● What is expected: Below are some entries. Repeat exactly the lines from the one with "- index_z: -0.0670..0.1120" through the one with "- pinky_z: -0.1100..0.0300", and only those.
[Records supplied — start]
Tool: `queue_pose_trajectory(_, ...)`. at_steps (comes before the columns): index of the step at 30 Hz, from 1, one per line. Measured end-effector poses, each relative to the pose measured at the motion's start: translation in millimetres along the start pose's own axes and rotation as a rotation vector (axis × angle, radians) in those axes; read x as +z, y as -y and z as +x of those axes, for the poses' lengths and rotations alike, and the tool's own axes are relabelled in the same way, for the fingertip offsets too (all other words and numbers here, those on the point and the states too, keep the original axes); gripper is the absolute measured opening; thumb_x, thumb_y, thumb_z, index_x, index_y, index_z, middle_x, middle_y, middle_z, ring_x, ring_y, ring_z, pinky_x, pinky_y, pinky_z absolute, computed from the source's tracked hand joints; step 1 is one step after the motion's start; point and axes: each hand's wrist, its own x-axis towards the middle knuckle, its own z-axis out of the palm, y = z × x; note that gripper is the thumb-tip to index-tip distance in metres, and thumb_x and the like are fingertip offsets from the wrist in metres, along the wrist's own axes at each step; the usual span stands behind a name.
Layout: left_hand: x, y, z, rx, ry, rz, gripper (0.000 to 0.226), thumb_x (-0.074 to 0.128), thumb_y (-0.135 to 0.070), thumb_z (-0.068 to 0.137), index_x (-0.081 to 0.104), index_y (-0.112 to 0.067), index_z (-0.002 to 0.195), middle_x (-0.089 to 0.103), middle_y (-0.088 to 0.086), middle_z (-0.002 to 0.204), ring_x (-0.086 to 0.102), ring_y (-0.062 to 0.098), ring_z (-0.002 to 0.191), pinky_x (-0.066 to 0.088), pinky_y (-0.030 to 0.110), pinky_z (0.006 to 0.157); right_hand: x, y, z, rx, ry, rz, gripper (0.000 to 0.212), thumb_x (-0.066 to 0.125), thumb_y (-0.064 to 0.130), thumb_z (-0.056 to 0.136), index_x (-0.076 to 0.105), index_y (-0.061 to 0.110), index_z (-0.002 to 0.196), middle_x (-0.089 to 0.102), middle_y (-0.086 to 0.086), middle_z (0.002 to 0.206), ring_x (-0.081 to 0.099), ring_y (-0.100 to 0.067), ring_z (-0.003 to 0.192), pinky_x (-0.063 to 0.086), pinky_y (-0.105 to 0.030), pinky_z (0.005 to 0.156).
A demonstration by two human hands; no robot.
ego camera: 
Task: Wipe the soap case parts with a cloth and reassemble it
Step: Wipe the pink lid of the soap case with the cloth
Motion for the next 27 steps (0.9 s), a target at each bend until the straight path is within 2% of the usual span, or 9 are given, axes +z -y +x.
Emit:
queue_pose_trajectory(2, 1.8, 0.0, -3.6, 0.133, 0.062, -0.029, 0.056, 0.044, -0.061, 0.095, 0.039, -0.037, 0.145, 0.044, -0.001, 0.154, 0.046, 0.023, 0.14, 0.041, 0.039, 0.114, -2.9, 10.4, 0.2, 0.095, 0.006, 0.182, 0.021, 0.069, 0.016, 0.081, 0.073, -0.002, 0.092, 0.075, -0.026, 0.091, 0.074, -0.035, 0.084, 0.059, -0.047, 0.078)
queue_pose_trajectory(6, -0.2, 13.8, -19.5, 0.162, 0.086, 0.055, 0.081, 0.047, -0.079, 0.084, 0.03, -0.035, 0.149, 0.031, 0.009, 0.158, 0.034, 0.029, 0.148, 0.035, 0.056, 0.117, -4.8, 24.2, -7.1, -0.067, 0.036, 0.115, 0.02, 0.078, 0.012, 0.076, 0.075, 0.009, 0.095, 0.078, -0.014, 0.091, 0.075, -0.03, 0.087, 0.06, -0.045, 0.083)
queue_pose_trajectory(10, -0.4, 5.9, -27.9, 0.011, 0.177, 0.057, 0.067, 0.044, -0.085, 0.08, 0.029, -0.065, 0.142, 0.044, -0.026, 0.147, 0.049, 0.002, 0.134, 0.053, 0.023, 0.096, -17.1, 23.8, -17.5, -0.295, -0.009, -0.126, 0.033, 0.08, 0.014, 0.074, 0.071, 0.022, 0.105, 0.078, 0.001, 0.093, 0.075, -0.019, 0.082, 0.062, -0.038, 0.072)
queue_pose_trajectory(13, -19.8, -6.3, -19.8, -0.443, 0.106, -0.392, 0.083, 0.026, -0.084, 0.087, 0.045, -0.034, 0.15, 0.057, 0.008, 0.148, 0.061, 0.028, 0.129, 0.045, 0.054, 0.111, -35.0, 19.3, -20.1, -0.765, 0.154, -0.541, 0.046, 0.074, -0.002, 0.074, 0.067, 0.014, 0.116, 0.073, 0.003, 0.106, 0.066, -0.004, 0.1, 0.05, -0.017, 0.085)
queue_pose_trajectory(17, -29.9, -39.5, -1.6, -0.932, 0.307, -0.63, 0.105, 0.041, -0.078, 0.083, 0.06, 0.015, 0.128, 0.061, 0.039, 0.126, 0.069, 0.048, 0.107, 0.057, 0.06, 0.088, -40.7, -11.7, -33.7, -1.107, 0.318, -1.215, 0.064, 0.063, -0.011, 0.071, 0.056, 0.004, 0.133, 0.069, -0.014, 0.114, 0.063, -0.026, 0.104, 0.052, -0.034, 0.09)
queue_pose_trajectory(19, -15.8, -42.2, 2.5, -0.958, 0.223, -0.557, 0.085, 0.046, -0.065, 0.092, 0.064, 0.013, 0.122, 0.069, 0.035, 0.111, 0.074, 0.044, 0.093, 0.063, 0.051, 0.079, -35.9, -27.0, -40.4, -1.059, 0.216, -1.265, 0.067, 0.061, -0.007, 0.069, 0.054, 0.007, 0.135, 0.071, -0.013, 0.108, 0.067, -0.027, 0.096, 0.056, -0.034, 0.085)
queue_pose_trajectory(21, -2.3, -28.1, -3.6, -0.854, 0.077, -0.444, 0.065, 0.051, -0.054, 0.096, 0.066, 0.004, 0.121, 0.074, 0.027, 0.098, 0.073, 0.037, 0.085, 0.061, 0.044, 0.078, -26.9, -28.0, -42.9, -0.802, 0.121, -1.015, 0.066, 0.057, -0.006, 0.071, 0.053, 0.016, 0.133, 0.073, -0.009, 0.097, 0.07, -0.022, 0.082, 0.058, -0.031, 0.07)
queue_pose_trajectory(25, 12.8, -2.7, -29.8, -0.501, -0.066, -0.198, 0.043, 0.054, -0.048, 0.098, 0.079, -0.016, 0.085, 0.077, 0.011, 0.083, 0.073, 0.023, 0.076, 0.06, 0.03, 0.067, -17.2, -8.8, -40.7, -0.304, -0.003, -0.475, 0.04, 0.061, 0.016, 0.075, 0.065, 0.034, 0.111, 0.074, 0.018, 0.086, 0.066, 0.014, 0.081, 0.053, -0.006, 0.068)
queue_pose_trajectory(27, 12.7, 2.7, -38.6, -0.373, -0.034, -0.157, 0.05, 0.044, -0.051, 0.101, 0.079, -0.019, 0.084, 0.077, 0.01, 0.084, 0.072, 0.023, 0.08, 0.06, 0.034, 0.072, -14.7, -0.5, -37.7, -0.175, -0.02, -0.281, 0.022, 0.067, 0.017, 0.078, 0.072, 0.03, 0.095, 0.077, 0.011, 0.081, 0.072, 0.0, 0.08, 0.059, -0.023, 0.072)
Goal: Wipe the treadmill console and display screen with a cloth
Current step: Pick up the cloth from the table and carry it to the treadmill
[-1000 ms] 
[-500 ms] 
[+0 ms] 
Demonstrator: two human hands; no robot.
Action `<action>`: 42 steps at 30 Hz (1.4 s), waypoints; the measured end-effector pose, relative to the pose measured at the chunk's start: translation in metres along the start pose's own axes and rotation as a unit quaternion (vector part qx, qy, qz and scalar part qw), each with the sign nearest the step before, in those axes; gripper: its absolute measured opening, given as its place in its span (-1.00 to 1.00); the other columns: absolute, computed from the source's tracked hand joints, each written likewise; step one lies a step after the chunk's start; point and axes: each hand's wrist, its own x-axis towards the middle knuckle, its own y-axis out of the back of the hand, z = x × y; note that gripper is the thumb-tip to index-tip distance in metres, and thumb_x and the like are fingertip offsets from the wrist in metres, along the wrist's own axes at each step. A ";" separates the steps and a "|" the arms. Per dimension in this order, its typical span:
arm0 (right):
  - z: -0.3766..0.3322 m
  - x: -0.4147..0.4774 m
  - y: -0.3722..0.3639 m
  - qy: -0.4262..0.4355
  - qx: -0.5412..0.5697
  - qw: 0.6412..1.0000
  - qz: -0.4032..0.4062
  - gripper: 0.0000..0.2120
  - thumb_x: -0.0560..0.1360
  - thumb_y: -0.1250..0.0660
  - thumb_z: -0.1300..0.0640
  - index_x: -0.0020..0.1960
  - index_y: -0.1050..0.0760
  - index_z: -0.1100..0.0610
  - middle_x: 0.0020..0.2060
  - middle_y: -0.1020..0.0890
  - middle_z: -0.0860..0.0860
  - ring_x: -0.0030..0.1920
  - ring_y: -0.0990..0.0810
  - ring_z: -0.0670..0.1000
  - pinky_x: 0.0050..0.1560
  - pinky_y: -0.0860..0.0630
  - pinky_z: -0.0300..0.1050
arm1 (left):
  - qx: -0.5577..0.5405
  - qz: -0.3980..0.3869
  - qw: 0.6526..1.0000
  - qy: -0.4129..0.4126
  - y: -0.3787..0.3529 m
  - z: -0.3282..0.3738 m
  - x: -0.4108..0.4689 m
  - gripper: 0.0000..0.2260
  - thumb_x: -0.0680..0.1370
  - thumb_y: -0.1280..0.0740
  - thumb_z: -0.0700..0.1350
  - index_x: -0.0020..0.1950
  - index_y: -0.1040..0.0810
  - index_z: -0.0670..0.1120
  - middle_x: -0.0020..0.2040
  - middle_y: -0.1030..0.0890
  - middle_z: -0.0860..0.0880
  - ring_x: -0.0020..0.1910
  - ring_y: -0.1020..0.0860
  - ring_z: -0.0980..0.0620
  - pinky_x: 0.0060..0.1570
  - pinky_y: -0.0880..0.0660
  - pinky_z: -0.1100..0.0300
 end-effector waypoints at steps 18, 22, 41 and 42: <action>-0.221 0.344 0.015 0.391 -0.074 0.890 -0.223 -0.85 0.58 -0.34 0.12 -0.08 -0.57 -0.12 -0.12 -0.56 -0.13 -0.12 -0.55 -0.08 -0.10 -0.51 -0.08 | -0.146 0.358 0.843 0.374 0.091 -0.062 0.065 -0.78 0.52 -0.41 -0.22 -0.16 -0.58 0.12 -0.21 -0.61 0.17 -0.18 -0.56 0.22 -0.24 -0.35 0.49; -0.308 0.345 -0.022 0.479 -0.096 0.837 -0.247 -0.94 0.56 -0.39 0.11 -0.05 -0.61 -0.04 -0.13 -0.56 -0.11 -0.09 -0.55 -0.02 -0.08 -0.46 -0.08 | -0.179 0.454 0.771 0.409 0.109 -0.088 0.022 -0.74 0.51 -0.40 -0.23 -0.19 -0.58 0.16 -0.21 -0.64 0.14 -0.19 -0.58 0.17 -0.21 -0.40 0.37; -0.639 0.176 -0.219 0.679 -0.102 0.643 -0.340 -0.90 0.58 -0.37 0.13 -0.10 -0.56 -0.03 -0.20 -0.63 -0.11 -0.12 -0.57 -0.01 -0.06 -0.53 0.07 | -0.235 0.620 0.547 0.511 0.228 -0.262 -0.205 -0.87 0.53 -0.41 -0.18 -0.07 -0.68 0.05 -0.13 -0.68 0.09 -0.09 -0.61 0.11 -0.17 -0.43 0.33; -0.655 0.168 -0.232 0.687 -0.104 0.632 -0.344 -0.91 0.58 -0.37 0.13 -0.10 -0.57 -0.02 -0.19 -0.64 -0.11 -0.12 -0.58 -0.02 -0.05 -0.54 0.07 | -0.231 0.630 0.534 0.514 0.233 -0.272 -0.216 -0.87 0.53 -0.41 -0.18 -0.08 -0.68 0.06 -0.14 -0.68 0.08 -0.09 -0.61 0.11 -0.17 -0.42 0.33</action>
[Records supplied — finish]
● Output below:
  - index_z: -0.0670..0.1120
  - middle_x: -0.0020..0.2040
  - middle_y: -0.1030..0.0890
  - middle_z: -0.0860..0.0880
  - ring_x: -0.0020..0.1910
  - ring_y: -0.1020..0.0860
  - ring_z: -0.0980..0.0620
  - pinky_x: 0.0060..0.1570
  - pinky_y: -0.0880..0.0660
  - pinky_z: -0.1100..0.0300

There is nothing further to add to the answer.